**Things to talk about with John**
- Discretionary futures trading:
    - Raw performance
    - Good, bad and ugly
    - Summary metrics and what they imply
    - AI feedback
- Stock picking algorithm:
    - Scoring metrics weighting
    - Rank vs pct_change correlation
    - Training weights on pct_change
- Programmatic futures trading:
    - RSI, MA mean reversion charts
    - Likelihood of success and profit expectation
    - Searching more parameters
    - improving efficiency and memory issues (keeping environment unencumbered by saving to and loading from disk)
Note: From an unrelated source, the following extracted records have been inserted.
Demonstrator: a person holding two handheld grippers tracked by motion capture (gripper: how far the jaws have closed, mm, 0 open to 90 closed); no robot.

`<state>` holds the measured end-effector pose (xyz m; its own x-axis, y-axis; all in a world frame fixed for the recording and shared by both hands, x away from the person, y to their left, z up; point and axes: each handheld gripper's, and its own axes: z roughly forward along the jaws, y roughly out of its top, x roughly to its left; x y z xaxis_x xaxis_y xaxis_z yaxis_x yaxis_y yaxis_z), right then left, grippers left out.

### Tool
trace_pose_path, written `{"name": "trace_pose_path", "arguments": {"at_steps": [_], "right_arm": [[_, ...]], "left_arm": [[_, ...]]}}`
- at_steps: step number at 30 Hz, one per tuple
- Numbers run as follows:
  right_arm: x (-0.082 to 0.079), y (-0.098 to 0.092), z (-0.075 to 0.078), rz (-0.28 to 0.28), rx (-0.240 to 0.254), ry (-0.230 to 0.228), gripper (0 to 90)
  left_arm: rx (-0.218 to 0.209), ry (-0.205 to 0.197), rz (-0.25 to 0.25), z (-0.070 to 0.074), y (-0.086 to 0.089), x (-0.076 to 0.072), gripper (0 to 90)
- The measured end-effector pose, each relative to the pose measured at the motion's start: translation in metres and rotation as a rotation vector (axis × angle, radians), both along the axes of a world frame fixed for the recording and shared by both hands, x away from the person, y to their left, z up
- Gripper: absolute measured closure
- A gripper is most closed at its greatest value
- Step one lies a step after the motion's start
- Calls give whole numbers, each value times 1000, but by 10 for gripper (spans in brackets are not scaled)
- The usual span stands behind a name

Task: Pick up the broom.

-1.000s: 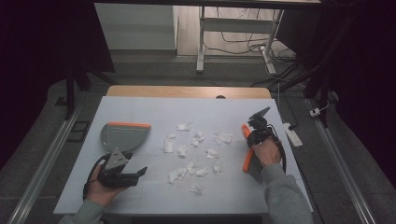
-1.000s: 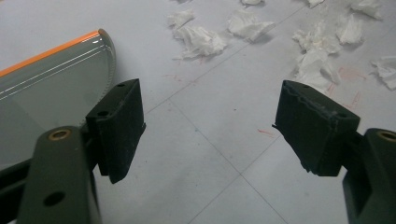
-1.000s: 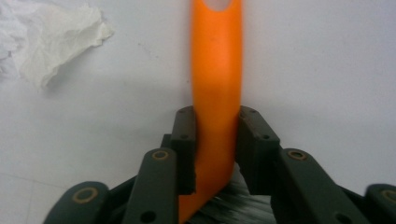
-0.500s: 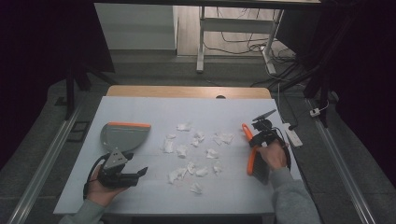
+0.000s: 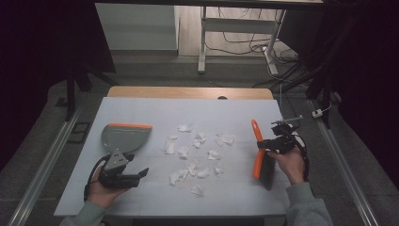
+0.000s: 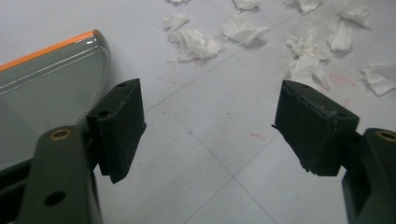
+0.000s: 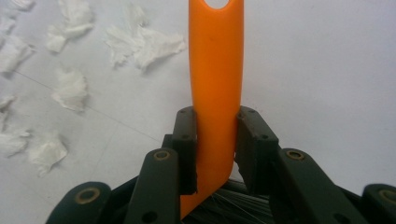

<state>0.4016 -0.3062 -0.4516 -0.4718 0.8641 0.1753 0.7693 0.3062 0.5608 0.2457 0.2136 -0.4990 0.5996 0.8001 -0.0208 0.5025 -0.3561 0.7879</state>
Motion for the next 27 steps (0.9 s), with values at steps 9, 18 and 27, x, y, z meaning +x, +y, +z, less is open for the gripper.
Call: {"name": "trace_pose_path", "arguments": {"at_steps": [9, 18, 27], "right_arm": [[-20, -16, 19, 21, 149, -126, 708], [-26, -18, 28, 61, 221, -215, 708], [-39, -15, 42, 91, 281, -335, 708]], "left_arm": [[12, 5, 4, -2, -4, 3, 254], [22, 3, 3, -2, -11, 6, 256], [24, -15, -12, 1, -22, 11, 258]]}}
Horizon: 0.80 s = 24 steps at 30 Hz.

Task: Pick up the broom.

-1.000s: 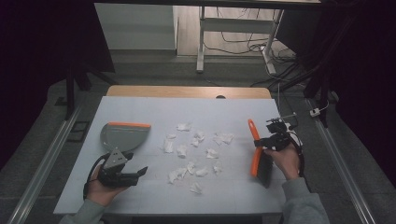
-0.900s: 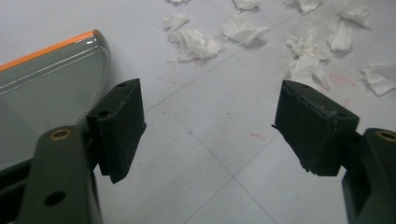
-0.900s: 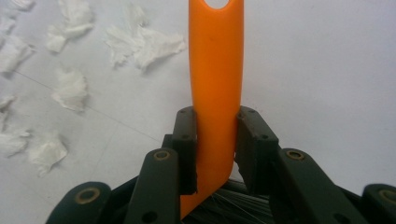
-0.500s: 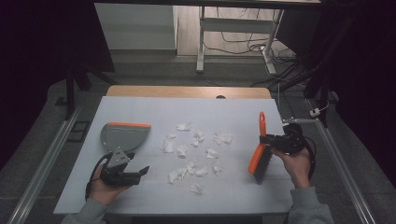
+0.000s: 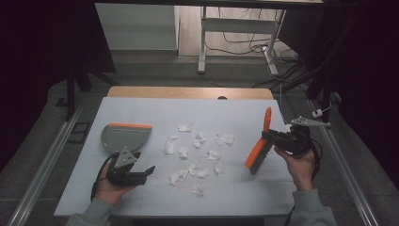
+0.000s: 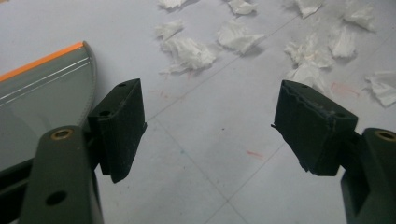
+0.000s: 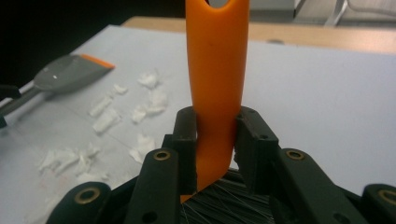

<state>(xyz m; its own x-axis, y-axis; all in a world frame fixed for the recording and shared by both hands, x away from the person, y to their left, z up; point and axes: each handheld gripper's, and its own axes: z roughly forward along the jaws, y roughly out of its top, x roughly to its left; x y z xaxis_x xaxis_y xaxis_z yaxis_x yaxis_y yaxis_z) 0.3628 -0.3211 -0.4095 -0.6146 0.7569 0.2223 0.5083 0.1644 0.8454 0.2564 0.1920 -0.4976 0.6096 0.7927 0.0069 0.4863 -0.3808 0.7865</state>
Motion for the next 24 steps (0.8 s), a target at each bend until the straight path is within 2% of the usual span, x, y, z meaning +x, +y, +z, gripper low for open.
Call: {"name": "trace_pose_path", "arguments": {"at_steps": [2, 8, 13, 24], "right_arm": [[-3, 2, 4, 8, 26, -19, 707], [-6, 13, 9, 31, 88, -32, 707], [-5, 25, 8, 50, 108, -31, 707], [-2, 54, 0, 79, 159, -15, 706]], "left_arm": [[3, -6, -8, 1, -4, 1, 258], [0, -27, -30, 7, -16, 5, 261], [-6, -38, -61, 11, -33, 11, 262], [-36, -42, -173, 21, -81, 23, 265]]}}
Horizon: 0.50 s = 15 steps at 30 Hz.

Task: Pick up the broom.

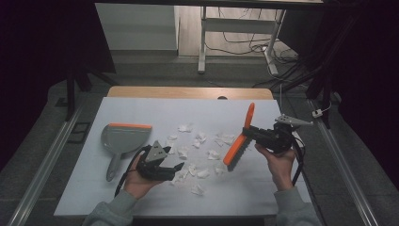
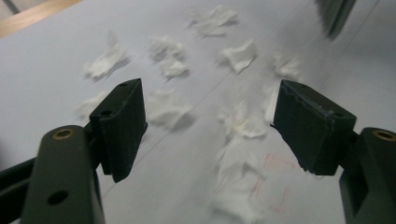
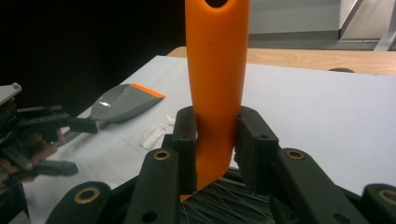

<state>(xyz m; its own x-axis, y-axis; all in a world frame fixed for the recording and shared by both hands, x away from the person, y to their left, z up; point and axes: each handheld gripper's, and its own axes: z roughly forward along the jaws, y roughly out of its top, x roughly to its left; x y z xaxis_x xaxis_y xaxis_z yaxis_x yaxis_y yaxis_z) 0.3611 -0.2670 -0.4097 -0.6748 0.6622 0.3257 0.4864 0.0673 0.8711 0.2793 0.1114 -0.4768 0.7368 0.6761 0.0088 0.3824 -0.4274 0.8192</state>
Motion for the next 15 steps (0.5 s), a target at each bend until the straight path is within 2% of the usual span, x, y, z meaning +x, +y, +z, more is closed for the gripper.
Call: {"name": "trace_pose_path", "arguments": {"at_steps": [6, 10, 15], "right_arm": [[-2, 16, -5, -1, 18, -1, 706], [-3, 25, -8, -5, 24, -4, 707], [-6, 33, -12, -6, 43, -2, 706]], "left_arm": [[-21, 7, -52, 3, -25, 4, 266], [-17, 18, -98, 2, -41, 5, 295], [-26, 30, -130, 0, -59, 9, 303]]}}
# <h1 style="color:red;">Setup</h>

In [None]:
import pandas as pd
import os
import schwabdev
from dotenv import load_dotenv
import numpy as np
import matplotlib.pyplot as plt
from datetime import datetime, timedelta
import time
import glob

Set the display options.

In [None]:
# Display options
# Set the global float format to 4 decimal places
pd.set_option('display.float_format', lambda x: f'{x:.4f}')
pd.options.display.float_format = '{:,.4f}'.format # Format numerical output to have certain number of decimals
# pd.options.display.float_format = None # Reset to default numerical output formatting
pd.set_option('display.width', 2000) # Set the display width to a large number
pd.set_option('display.max_colwidth', 1000) # Set max column width to a large number

pd.set_option('display.max_columns', None) # Displays all columns
# pd.set_option('display.max_rows', None) # Displays all rows                             
# pd.reset_option('display.max_columns') # Display default abbreviated columns
pd.reset_option('display.max_rows') # Display default abbreviated rows

Load environment variables from .env file for authentification purposes.

In [None]:
load_dotenv()

Create the client object.

In [None]:
app_key = os.getenv('app_key')
app_secret = os.getenv('app_secret')
callback_url = os.getenv('callback_url')

# Print them to verify (avoid printing sensitive info in production)
print(f"App Key: {app_key}")
print(f"App Secret: {app_secret}")
print(f"Callback URL: {callback_url}")

# Now proceed to initialize the client
client = schwabdev.Client(app_key, app_secret, callback_url)
print('Client initialized!')

# <h1 style="color:red;">Data Preprocessing</h>

Call in discretionary futures trading performance csv files and display them for inspection. 

In [None]:
pd.reset_option('display.max_rows') # Display default abbreviated rows
# pd.set_option('display.max_rows', None) # Displays all rows
pd.set_option("display.max_columns", None) # Displays all column

# Find all Performance*.csv files
performance_files = sorted(glob.glob("Performance*.csv"))

print("Loading files:")
for f in performance_files:
    print(f" - {f}")

# Read and concatenate
performance_df = pd.concat(
    (pd.read_csv(f) for f in performance_files),
    ignore_index=True
)

# Drop exact duplicate rows
performance_df = performance_df.drop_duplicates().reset_index(drop=True)

display(performance_df)

Convert `pnl` from string format to float as `pnl_usd`. Convert `boughtTimestamp` and `soldTimestamp` from string format to datetime objects as `bought_ts` and `sold_ts` respectively (timezone-naive). Calculate duration of each trade as `duration_td` and `cumulative_pnl` in brokerage-native order. 

In [None]:
def parse_pnl(pnl_string):
    pnl_string = pnl_string.strip()
    negative = pnl_string.startswith('$(') or pnl_string.startswith('(')
    pnl_string = pnl_string.replace('$', '').replace('(', '').replace(')', '').replace(',', '')
    pnl_val = float(pnl_string)
    return -pnl_val if negative else pnl_val

performance_df['pnl_usd'] = performance_df['pnl'].apply(parse_pnl)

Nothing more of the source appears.